What you won’t find is stories of their failures and heartbreaks. You won’t see me ranting angrily about my husband when we fight, or bemoaning the challenges of motherhood without also highlighting its joys. I try not to put anything out there that my kids won’t want to remember, though I’m not shy about posting stuff that will probably embarrass them as teens.
My girls know I have a blog and are fascinated by it – they love appearing as if by magic on my website. I bet they’ll have more complicated feelings about it when they’re older. I’ll probably write about them less then. I share very little personal detail about my teenage stepson; it’s his private life.

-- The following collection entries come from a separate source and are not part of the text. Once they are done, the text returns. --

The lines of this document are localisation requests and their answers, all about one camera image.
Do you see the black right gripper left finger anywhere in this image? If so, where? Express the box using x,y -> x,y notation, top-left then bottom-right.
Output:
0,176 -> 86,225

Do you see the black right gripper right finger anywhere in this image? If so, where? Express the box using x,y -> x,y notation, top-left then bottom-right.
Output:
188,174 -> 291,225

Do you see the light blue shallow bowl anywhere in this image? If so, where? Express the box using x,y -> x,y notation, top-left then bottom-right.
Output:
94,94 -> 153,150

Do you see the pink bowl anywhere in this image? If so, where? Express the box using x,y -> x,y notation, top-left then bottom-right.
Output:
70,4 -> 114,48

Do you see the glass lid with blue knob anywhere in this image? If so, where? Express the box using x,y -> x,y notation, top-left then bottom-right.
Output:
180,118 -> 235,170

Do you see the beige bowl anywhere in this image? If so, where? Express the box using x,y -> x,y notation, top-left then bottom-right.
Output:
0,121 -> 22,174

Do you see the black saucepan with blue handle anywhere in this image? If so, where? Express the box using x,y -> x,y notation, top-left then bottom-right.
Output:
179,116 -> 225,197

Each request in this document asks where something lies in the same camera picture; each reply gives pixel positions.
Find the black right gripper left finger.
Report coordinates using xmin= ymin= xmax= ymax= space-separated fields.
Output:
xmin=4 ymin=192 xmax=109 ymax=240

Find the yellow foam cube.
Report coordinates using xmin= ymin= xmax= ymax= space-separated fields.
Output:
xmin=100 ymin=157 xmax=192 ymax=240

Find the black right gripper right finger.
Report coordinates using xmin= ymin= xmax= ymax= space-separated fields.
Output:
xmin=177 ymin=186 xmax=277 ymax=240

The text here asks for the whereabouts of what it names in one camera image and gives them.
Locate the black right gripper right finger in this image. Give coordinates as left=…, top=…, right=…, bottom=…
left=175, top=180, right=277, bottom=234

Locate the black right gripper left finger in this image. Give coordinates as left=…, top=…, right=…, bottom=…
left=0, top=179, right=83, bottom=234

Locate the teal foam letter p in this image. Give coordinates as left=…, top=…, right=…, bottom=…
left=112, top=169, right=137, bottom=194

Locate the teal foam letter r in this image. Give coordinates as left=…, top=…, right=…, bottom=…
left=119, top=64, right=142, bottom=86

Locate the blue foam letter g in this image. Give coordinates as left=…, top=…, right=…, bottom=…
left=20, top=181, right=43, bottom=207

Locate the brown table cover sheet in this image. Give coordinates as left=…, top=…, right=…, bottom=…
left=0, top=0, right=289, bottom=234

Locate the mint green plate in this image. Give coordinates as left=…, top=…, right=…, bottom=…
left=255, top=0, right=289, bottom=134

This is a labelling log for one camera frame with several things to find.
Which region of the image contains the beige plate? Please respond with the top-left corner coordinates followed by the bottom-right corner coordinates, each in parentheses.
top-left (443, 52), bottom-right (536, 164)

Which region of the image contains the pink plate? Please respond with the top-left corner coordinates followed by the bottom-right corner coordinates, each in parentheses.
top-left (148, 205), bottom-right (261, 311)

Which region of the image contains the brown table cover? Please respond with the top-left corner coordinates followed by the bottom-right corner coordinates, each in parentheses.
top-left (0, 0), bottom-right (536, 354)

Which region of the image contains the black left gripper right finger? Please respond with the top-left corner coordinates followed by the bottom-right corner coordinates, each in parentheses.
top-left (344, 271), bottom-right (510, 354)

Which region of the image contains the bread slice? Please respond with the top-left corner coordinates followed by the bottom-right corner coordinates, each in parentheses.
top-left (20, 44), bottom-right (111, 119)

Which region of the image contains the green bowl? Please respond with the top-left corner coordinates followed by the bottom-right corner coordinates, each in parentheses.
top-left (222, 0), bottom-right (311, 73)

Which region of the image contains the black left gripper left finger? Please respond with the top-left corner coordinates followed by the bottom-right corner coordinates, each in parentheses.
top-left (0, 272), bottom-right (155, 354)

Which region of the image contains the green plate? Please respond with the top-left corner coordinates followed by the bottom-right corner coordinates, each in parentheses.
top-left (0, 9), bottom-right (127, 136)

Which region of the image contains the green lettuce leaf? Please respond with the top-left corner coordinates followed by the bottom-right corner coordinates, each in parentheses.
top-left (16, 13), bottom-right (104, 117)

I chose the level of openness that was comfortable for me. In part, I chose to be very open because I’m unhappy about the level of fear we’re all surrounded by all the time. It felt important to me to say that I’m not afraid of anyone knowing my name or my kids’ names; I don’t think the Internet is full of predators and social workers lurking around waiting to steal my children. If it were, a pseudonym wouldn’t protect them.
That said, what is comfortable for me is not comfortable for a lot of people. I’m an inveterate memoirist who’s been writing and publishing personal essays since high school. Everyone who has ever been close to me has had to deal with me writing about them.
Most of the parents I know have chosen more online privacy for themselves and their kids. They try to keep their children’s names off the Internet, or post photos only under a pseudonym. There’s a quiet measure of decorum in that, a stepping back from a full-color published record of one’s daily life.
As the under-30 generation is learning now, keeping your inner life private has value. For me, that means walking a careful line between “cute” and “actually embarrassing” for my kids. One I probably cross from time to time. For a lot of people, it means obscuring names and faces, keeping the details of one’s life closer.
How do you navigate the social web? What boundaries have you set for yourself and your children on the Internet? Who are you in the virtual world?